BEGIN Stored data
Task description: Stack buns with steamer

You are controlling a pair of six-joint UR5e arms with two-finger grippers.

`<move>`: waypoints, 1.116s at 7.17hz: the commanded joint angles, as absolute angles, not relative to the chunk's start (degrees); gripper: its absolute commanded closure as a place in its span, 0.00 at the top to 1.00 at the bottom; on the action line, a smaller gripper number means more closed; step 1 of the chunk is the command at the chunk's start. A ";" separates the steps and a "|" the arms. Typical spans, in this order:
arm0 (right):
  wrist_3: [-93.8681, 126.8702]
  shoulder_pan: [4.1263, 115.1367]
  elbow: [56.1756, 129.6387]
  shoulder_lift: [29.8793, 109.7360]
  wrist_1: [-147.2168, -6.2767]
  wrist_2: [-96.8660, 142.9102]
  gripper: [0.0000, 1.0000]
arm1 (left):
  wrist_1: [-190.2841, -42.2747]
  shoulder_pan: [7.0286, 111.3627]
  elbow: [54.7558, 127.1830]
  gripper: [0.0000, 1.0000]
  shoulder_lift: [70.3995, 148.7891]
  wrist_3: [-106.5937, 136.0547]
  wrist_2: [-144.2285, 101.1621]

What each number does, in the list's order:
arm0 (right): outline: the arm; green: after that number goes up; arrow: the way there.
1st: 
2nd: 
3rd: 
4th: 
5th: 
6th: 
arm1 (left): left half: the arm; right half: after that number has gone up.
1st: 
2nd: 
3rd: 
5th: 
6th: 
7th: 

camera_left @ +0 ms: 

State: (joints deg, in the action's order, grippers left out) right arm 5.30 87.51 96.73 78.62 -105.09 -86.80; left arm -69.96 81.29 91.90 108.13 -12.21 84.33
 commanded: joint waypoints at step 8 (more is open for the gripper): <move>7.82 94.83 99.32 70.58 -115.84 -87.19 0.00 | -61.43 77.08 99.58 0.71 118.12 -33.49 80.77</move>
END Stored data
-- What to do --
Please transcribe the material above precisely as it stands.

-- Result of this exercise --
Task description: Stack buns with steamer

You are controlling a pair of six-joint UR5e arms with two-finger grippers.

`<move>`: waypoints, 1.116s at 7.17hz: the commanded joint angles, as absolute angles, not relative to the chunk's start (degrees); gripper: its absolute commanded closure as a place in its span, 0.00 at the top to 1.00 at the bottom; on the action line, a smaller gripper number means more closed; step 1 of the chunk is the command at the chunk's start. A ";" separates the steps and a "|" the arms. Typical spans, in this order:
arm0 (right):
  wrist_3: [-93.8681, 126.8702]
  shoulder_pan: [4.1263, 115.1367]
  elbow: [56.1756, 129.6387]
  shoulder_lift: [29.8793, 109.7360]
  wrist_1: [-147.2168, -6.2767]
  wrist_2: [-96.8660, 142.9102]
  gripper: [0.0000, 1.0000]
arm1 (left):
  wrist_1: [-190.2841, -42.2747]
  shoulder_pan: [7.0286, 111.3627]
  elbow: [54.7558, 127.1830]
  gripper: [0.0000, 1.0000]
  shoulder_lift: [70.3995, 148.7891]
  wrist_3: [-106.5937, 136.0547]
  wrist_2: [-144.2285, 101.1621]

What each number does, in the list's order:
arm0 (right): outline: the arm; green: after that number goes up; arrow: the way there.
1st: 
2nd: 
3rd: 
4th: 
5th: 
6th: 
arm1 (left): left half: the arm; right half: after that number has gone up.
1st: 
2nd: 
3rd: 
5th: 
6th: 
7th: 

camera_left @ +0 ms: 

State: (joints deg, in the action's order, grippers left out) right arm 5.30 87.51 96.73 78.62 -105.09 -86.80; left arm -69.96 81.29 91.90 108.13 -12.21 84.33
 commanded: joint waypoints at step 8 (more is open for the gripper): <move>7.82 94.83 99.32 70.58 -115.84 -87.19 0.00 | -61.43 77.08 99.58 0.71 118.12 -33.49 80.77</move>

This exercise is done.